Es la muerte del viento, la espiral el helicoide de gaviotas silenciosas en la ascendente sobre el mar contra un azul cielo empavonado de siniestras metáforas de los retos escombros de un pasado arrumbado en los últimos rincones, en la melancolía de las grietas por donde las hierbas crecen aferradas al pequeño abismo del muro.
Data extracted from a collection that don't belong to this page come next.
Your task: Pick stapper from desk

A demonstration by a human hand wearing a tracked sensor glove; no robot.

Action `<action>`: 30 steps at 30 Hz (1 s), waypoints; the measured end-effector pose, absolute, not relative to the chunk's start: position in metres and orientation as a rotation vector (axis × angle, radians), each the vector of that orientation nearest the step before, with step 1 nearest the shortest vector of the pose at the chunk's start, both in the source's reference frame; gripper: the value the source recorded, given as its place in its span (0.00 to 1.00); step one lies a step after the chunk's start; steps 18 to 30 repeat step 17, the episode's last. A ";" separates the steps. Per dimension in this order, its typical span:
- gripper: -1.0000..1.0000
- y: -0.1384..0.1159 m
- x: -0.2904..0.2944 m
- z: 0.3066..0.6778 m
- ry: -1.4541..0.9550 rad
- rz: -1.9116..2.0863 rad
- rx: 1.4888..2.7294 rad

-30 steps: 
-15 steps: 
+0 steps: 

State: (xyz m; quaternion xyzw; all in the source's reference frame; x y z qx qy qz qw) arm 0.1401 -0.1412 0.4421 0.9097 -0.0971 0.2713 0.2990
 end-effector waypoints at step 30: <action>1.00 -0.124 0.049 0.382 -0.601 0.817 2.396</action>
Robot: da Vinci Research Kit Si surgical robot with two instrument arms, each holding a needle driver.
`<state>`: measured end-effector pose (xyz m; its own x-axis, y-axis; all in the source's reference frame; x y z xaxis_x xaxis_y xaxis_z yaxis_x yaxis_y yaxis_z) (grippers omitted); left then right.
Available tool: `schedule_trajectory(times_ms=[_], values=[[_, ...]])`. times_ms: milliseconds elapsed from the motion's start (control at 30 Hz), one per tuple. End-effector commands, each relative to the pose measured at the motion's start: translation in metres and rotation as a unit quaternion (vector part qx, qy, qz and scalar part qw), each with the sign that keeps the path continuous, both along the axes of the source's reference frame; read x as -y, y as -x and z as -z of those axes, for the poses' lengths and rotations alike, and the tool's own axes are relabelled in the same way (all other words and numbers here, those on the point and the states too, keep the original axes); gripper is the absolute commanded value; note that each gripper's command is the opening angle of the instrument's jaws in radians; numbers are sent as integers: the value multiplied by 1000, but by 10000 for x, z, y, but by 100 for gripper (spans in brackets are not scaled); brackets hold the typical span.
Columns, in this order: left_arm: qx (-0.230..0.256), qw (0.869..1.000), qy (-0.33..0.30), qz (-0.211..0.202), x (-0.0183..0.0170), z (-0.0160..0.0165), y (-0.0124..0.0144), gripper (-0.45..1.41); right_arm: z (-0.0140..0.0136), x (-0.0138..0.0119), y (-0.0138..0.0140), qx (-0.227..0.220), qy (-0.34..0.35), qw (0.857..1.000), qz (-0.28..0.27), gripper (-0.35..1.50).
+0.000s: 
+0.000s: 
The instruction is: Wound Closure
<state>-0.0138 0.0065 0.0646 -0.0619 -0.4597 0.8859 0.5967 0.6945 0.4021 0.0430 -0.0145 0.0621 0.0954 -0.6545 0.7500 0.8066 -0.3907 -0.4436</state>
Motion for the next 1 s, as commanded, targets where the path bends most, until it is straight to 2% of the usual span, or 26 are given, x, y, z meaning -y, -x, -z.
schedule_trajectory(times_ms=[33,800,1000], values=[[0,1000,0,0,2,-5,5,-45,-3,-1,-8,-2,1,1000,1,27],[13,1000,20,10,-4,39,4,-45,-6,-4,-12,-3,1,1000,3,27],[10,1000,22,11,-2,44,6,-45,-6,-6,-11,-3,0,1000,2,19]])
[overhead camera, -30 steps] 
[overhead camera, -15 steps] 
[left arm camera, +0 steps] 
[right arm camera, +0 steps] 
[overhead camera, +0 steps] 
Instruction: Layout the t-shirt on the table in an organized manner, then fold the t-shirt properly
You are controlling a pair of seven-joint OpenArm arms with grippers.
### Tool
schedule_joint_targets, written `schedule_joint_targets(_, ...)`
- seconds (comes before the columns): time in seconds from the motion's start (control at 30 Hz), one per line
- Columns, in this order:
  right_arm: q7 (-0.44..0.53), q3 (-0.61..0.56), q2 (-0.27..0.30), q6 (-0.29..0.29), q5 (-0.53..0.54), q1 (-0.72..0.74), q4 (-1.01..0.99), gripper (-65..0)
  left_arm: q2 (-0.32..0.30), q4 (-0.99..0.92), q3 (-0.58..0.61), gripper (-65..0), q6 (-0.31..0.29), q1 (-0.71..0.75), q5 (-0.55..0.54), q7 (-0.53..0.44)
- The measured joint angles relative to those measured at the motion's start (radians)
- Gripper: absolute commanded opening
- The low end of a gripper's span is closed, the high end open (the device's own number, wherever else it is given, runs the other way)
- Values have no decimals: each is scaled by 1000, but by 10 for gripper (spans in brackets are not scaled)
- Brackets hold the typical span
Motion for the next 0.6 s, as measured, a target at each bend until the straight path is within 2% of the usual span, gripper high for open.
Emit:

Sé que hizo llover para que los ojos de los pájaros no la persiguieran desde mis ojos fisgones pero igual la obligué a pensarme mientras miraba sin mirar su misma lluvia en las ventanas o escuchabas el silencio de los mismos pájaros míos, y yo era pasto y piedra, agua y silencio y pájaros ciegos, y también el susurro que buscaba en los matorrales y los árboles llovidos para que fuera a besarla en las noches mientras escuchaba el murmullo de su lluvia que no descampaba nunca en el siempre de su recuerdo en mis recuerdos de un amor confuso, misterioso, complejo, que me inspiró/asustó por todo su tiempo, ahora detenido, cuando se hicieron duros y filosos cristales sus celos. En las desinencias de sus verbos inconclusos pervivían las esencias de los tenebrosos laberintos y de los arcos de mármol que cercaban sus monumentos fúnebres, sus estatuas siniestras en los parques del otoño vertido, las evanescencias que la asiluetaban en el contracrepúsculo de maja o diva, las divergencias que bifurcaron los días de su voz y mi silencio. El prodigio de ubicarla en los catálogos del tiempo sucedido con la absoluta certeza de la equivocación, de sentirla viviendo reviviendo los claustros donde abjuró sin traiciones del espanto de la huida continúa, de la fuga de ella misma, de la disolución de los años que carcomen horadan roen fragmentan y disgregan más allá de la arena o la ceniza. Diosa impasible o irascible según los matices de los rojos o de los verdes, según los capítulos de los antiguos libros del destino o según la densidad de las piedras en la palma de su mano. En cierto sentido la nostalgia la visitaba o habitaba desde siempre ocluida en la maraña de las calles de las ciudades que no eran la suya, en los tumultos y en los dialectos, en la nieve o las sabanas, en el viento muerto y en los escombros de todos los ayeres de su desolación, en la única ausencia que la dejaba con la mirada perdida en los bosques esperando ver unos ojos que quizá nunca volverá a ver.